▸ **How to complete this task**:
When you copy the entries, keep every word exactly as it is and drop the images.

____

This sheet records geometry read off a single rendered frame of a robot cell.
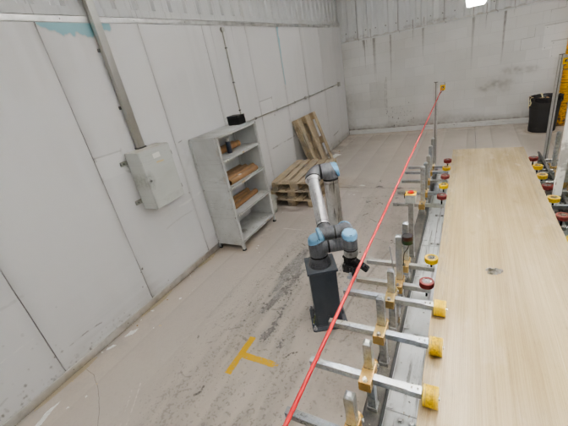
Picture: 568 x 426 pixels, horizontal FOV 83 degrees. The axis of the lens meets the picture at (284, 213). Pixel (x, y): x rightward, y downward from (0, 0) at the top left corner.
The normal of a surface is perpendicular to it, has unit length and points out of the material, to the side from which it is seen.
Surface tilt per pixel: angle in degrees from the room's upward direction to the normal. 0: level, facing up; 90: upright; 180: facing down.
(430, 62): 90
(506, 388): 0
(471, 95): 90
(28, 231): 90
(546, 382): 0
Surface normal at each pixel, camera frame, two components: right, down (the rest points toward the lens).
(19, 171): 0.88, 0.05
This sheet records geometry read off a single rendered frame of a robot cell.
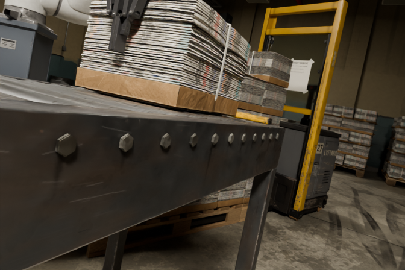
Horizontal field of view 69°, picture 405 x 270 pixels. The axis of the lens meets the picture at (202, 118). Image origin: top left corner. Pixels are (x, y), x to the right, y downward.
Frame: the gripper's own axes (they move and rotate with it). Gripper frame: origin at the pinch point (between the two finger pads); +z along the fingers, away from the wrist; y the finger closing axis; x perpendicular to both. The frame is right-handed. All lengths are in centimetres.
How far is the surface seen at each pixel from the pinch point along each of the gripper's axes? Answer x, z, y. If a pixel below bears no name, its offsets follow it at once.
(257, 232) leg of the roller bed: -38, 43, -28
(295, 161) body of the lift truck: -232, 43, -3
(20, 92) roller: 25.5, 13.8, -12.7
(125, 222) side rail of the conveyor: 21.8, 24.5, -28.6
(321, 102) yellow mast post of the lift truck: -211, -11, -17
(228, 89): -30.8, 5.0, -13.3
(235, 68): -31.6, -1.3, -13.9
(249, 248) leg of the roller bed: -38, 48, -27
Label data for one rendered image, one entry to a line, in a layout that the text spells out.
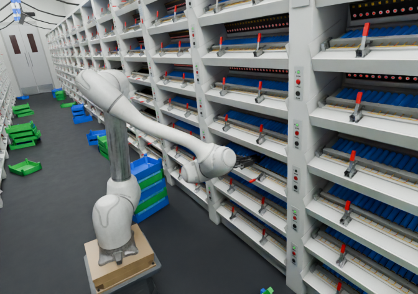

____

▸ **Solution to this problem**:
This sheet records geometry read off a single rendered frame of a robot cell.
Picture: 568 x 426 pixels, horizontal FOV 83 degrees. The axis of the lens meets the picture at (284, 213). Pixel (x, y): x rightward, y downward from (0, 0) at the top left corner.
The normal of a surface is perpendicular to it, has unit length and points out of the material, to the side from which it is seen.
Surface tilt per pixel: angle in degrees from the room's upward direction to the normal. 0: level, facing up; 90: upright; 180: facing down.
(430, 62): 90
(506, 388): 0
(471, 95): 90
(28, 231): 90
(546, 382): 0
Surface normal at each pixel, camera frame, two components: right, down (the rest points toward the lens).
(19, 171): 0.88, 0.05
This sheet records geometry read off a single rendered frame of a robot cell.
Horizontal field of view 69°, picture 405 x 270 pixels. The axis of the lens meets the picture at (202, 118). Image origin: top left corner. Pixels are (x, y), x to the right, y downward.
Frame: the gripper's own axes (they move and rotate with it). Gripper frame: origin at the pinch point (between the two finger pads); +z along the fingers, away from the wrist; y the finger closing axis; x perpendicular to both. The frame is right-handed. All lengths are in centimetres.
How far is the surface seen at each pixel from the pinch point along each of the gripper's axes? Answer x, z, y. If a pixel below bears no name, its offsets follow it at once.
(257, 232) leg of the roller bed: -38, 43, -28
(295, 161) body of the lift truck: -232, 43, -3
(20, 92) roller: 25.5, 13.8, -12.7
(125, 222) side rail of the conveyor: 21.8, 24.5, -28.6
(321, 102) yellow mast post of the lift truck: -211, -11, -17
(228, 89): -30.8, 5.0, -13.3
(235, 68): -31.6, -1.3, -13.9
(249, 248) leg of the roller bed: -38, 48, -27
Label data for one rendered image, one entry to a line, in a layout that the text spells out.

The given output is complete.